Finanzielle Kürzung für die LGBTI-Organisation Acropoli
VOX-Sprecher Iván Espinosa de los Monteros wird noch deutlicher: „In Spanien haben wir einst Schwule verprügelt, und jetzt drücken sie uns ihr Gesetz auf“, erklärte er. Das hindert ihn nicht daran, „gewaltsame Übergriffe vollständig zu verurteilen“, um dann im nächsten Satz zu erklären, es brauche dennoch keinen besonderen Schutz für Menschen aus dem LGTBI-Millieu und schon gar keine Subventionen für deren Organisationen. Gruppen wie das Observatorium in Madrid gelten ihnen als „chiringuito“, was so viel heißt wie Strandbude – ein Ort für Freunde, die es sich gutgehen lassen. In Madrid, wo VOX das Zünglein an der Waage ist, wurden Acropoli die Zuschüsse gekürzt.
„Die Linke will den Ruf Madrids beschmutzen“, wetterte Bürgermeister José Luis Martínez-Almeida, als Anfang September ein junger Mann Anzeige erstatte. Er sei von acht Männern überfallen und misshandelt worden. Als die Ermittlungen wenige Tage später ergaben, dass er in Wirklichkeit Sex außerhalb seiner festen Beziehung hatte und dies mit einer Falschanzeige vor seinem Partner kaschieren wollte, nutzen PP und VOX dies, um die zunehmenden Aggressionen wegen sexueller Orientierung der Opfer insgesamt in Zweifel zu ziehen.
„Es wäre ungerecht, wenn wegen dieses Vorfalls die LGTBI-feindlichen Übergriffe heruntergespielt werden“, erklärt Ignacio Paredero, Vorsitzender der spanienweiten Föderation La Federación Estatal de Lesbianas, Gais, Trans y Bisexuales (LGTB), ein Zusammenschluss der 18 wichtigsten LGTBI-Organisationen des Landes. Die Demonstrationen überall in Spanien wurden trotz der überraschenden Wende bei den Ermittlungen aufrechterhalten. „Wir dürfen vor lauter Bäumen den Wald nicht übersehen“ und „Die Prügel und die Morde sind echt“ stand auf den Transparenten zu lesen.

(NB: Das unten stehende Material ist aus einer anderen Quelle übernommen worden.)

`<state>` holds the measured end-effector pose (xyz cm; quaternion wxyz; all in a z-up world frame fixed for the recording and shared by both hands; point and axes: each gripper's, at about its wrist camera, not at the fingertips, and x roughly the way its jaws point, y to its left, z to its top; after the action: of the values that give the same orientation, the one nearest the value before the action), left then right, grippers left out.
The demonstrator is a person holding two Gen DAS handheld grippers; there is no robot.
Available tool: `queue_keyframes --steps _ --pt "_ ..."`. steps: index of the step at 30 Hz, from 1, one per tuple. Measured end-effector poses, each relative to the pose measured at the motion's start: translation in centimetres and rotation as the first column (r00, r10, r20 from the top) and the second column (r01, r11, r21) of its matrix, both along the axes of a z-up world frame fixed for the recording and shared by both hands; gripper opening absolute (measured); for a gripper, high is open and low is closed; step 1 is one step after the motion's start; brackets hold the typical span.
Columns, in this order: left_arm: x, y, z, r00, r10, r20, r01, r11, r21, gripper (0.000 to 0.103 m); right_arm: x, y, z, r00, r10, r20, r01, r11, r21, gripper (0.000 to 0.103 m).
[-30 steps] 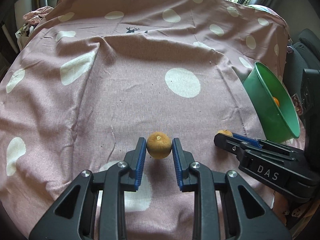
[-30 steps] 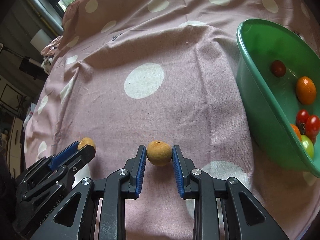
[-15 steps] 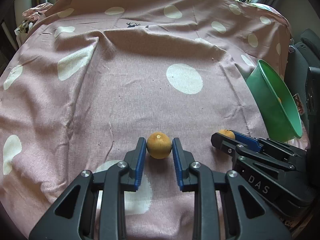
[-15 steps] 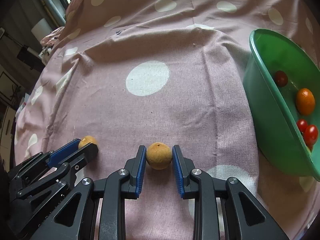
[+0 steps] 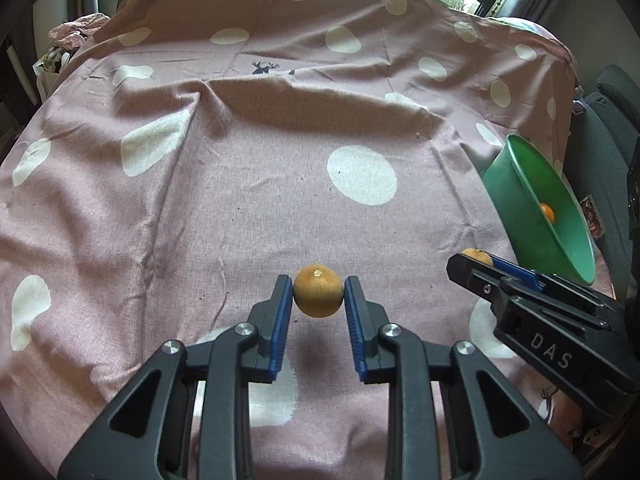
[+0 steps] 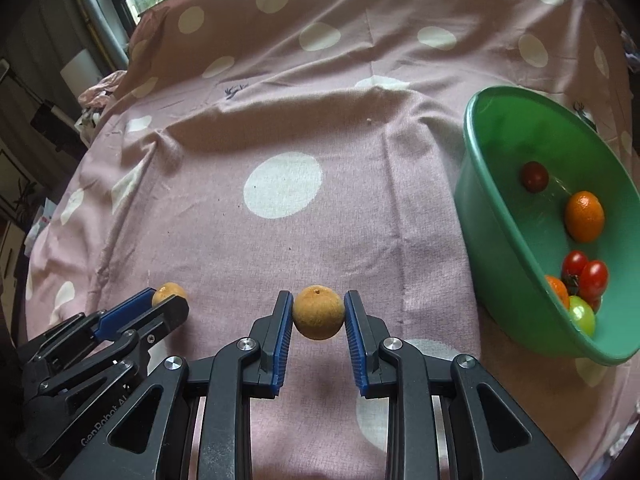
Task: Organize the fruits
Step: 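Carry both tan fruits with both grippers over the green bowl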
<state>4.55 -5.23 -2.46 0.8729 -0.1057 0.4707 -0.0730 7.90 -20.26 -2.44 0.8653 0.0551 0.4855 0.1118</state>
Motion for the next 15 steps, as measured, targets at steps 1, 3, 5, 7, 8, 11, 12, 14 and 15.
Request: queue_keyframes --steps 1,3,5,7,8,11,12,14,15 --pt "-0.2 -0.2 0.6 1.0 -0.005 0.023 0.005 1.0 0.003 0.027 -0.2 -0.3 0.4 1.0 -0.006 0.014 0.006 1.0 0.01 0.028" --pt "-0.7 -0.5 1.7 0.998 -0.006 0.065 0.005 1.0 0.007 0.027 -0.5 -1.0 1.5 0.999 -0.021 0.044 0.02 1.0 0.025 0.028" --pt "-1.1 -1.0 2.8 0.995 -0.009 0.1 0.009 1.0 0.0 0.026 -1.0 -1.8 2.6 0.996 -0.04 0.078 0.037 0.998 0.042 0.028" --pt "-1.5 -1.7 4.0 0.991 -0.019 0.134 0.02 1.0 -0.005 0.027 -1.7 -2.8 4.0 0.991 -0.063 0.12 0.058 0.997 0.047 0.028" --pt "-1.6 -2.2 4.6 0.988 -0.025 0.153 0.026 1.0 -0.003 0.027 -1.9 -3.1 4.6 0.986 -0.074 0.146 0.068 0.996 0.05 0.028" --pt "-1.7 -4.3 6.5 0.976 -0.046 0.211 0.044 0.999 0.015 0.027 -2.7 -5.0 6.4 0.973 -0.111 0.203 0.098 0.992 0.076 0.028" --pt "-1.8 -4.9 7.0 0.973 -0.054 0.226 0.053 0.999 0.014 0.027 -2.9 -5.7 6.8 0.968 -0.126 0.215 0.109 0.99 0.091 0.028" --pt "-1.7 -6.1 7.8 0.967 -0.065 0.247 0.071 0.997 -0.014 0.027 -3.2 -7.2 7.6 0.958 -0.156 0.238 0.133 0.985 0.111 0.028" --pt "-1.6 -6.7 8.1 0.964 -0.075 0.254 0.084 0.996 -0.027 0.027 -3.4 -8.0 8.0 0.952 -0.176 0.251 0.15 0.982 0.117 0.028"
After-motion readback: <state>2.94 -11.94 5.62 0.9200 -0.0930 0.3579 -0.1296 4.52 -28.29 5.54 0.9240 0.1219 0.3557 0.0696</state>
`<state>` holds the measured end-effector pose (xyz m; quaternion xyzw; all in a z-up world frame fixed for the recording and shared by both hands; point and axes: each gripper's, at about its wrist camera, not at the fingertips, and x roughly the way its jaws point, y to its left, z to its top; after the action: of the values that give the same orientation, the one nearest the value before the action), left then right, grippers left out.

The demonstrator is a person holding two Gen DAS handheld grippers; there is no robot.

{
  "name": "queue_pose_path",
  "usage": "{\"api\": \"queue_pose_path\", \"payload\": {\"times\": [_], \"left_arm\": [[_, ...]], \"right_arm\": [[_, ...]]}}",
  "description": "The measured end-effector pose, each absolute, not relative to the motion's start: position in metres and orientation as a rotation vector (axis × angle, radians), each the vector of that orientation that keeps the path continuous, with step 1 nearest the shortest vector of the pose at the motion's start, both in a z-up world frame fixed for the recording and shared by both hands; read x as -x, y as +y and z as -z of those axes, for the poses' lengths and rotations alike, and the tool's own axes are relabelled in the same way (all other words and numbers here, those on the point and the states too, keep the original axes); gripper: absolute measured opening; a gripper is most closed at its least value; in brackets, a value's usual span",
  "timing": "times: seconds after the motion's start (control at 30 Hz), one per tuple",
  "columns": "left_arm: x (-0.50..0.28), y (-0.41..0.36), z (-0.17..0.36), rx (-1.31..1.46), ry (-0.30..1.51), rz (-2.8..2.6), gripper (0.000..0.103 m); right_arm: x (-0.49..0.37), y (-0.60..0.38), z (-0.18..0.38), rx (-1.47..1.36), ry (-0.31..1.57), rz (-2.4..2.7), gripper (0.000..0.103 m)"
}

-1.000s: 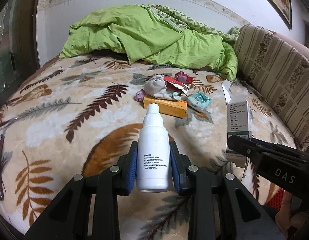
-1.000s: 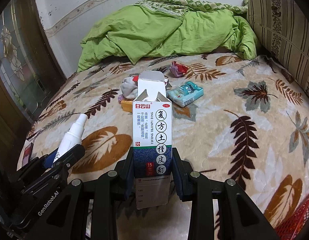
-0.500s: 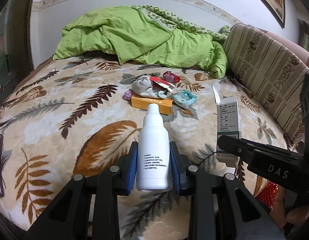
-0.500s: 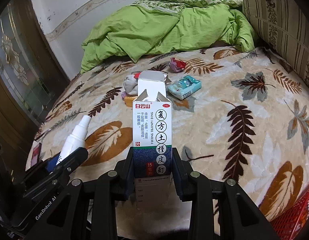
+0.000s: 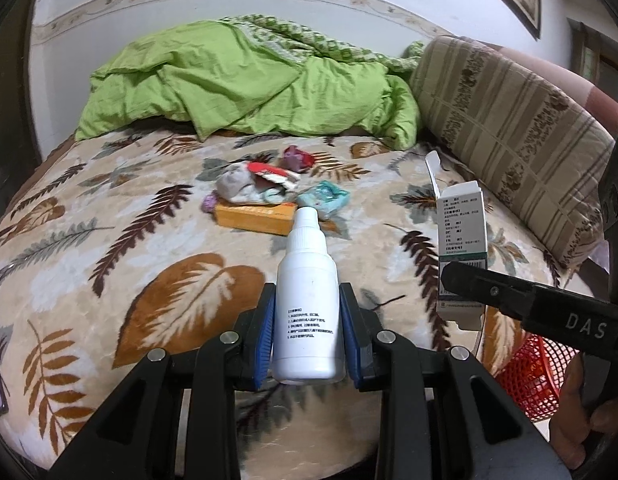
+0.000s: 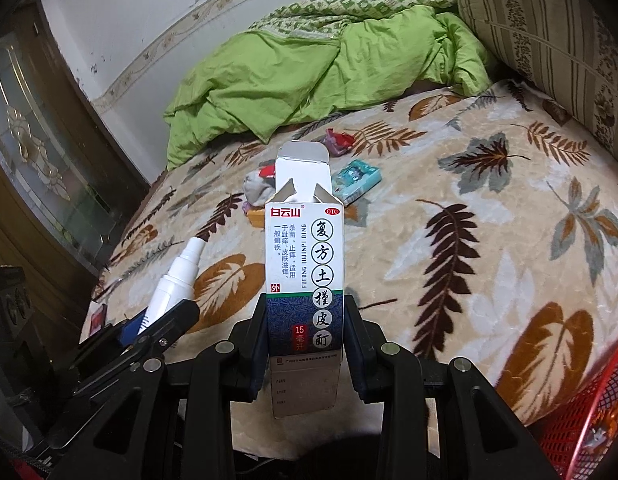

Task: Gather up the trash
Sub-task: 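Carry the bottle and box over the red basket and open both tools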

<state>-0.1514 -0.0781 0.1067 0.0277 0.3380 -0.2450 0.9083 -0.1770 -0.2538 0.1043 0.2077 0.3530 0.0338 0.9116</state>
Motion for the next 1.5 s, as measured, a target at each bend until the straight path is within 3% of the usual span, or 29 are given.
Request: {"api": "queue_pose_path", "payload": {"times": [0.47,0.77,1.1,1.13,1.17,1.23,1.5], "left_arm": [[0.186,-0.189,-0.131,-0.169,0.704,0.797,0.029],[0.232,-0.290,-0.129,-0.259,0.825,1.113,0.029],[0.262,-0.353,-0.108,-0.289,0.930,1.250,0.029],[0.263,-0.357,-0.107,-0.295,0.931,1.256,0.033],[0.264,-0.360,-0.107,-0.295,0.932,1.258,0.047],[0.264,-0.360,-0.107,-0.278,0.926,1.256,0.059],[0.253,-0.340,-0.110,-0.249,0.930,1.216,0.059]], "right_arm": [[0.281,-0.365,-0.116,-0.543,0.663,0.150,0.036],[0.379,-0.452,-0.097,-0.671,0.664,0.414,0.035],[0.411,-0.479,-0.088,-0.715,0.677,0.491,0.036],[0.413,-0.480,-0.086,-0.713,0.684,0.496,0.036],[0.414,-0.482,-0.083,-0.714,0.696,0.497,0.038],[0.417,-0.484,-0.076,-0.730,0.721,0.497,0.047],[0.420,-0.486,-0.080,-0.728,0.689,0.502,0.049]]}}
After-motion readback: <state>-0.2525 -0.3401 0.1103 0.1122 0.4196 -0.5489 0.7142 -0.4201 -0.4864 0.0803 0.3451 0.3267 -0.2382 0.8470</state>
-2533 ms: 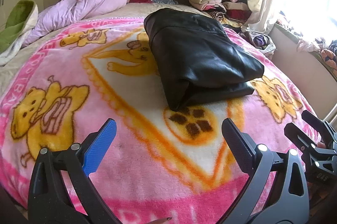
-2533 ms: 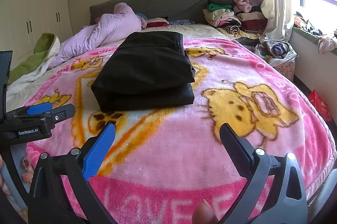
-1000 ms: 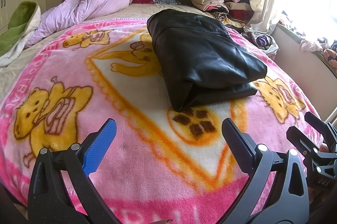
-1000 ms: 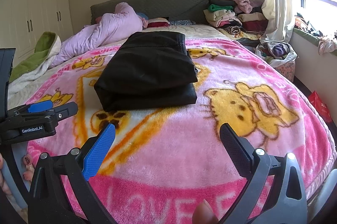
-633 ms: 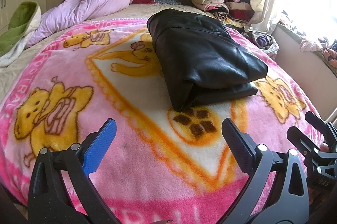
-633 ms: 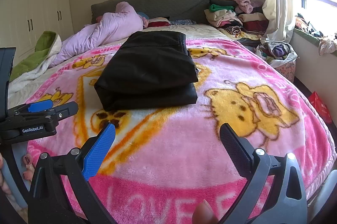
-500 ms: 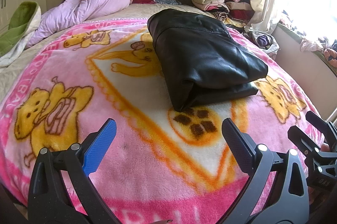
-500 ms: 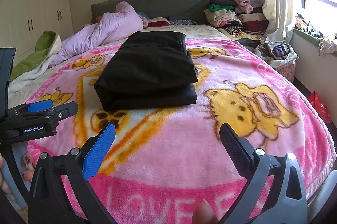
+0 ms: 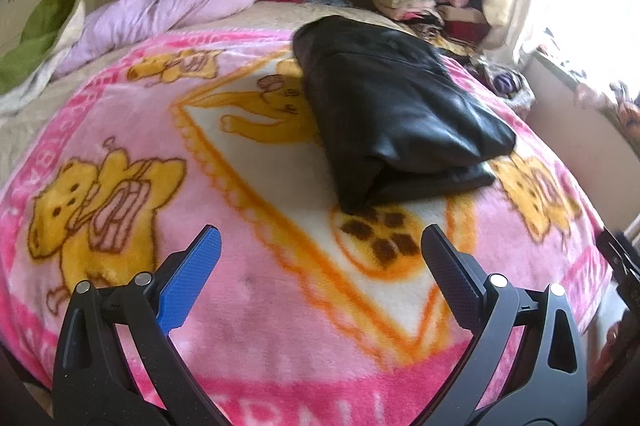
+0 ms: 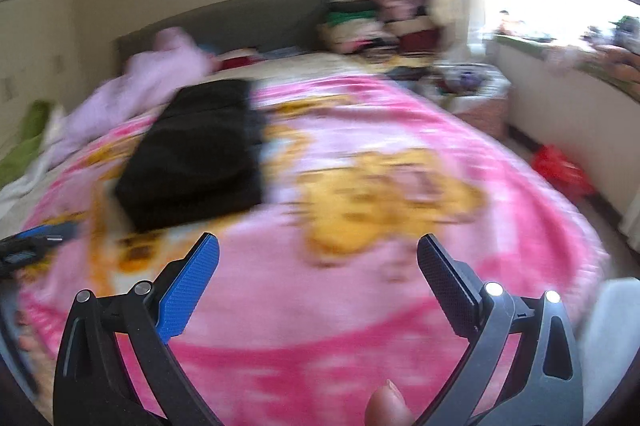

„Die Angst und die Unsicherheit existieren“, bekräftigt Paredero. „Durch das Erstarken der politisch extremen Rechten kommt zum Vorschein, was lange verdeckt existierte“, fügt Rubiño hinzu. „Klar passt du mehr auf, wenn du aus was weiß ich für einer Disco kommst oder ein Armband mit Regenbogenfarben trägst“, sagt Rubiño. Viele Pärchen überlegten sich gar wieder, ob sie Händchen haltend spazieren gehen oder nicht.
Es sind Vorsichtsmaßnahmen, die auch mit dem Verhalten der Polizei zusammenhängen könnten: Ende September zogen rund 200 Neonazis durch den Szenestadtteil Chueca in Madrid. Dort, wo seit Jahren die Regenbogenfahne das Schild zum U-Bahn-Eingang ziert, hallten Rufe wie „Schwule raus aus unseren Stadtteilen“ und „Aids-Verseuchte raus aus Spanien“ über den Platz. Die Polizei, die nach dem Tod von Samuel Luiz auf gegen LGTBI-Feindlichkeit Demonstrierende in der Hauptstadt einprügelte, ließ auch in Chueca die Nazis gewähren und schützte sie vor aufgebrachten Anwohnern.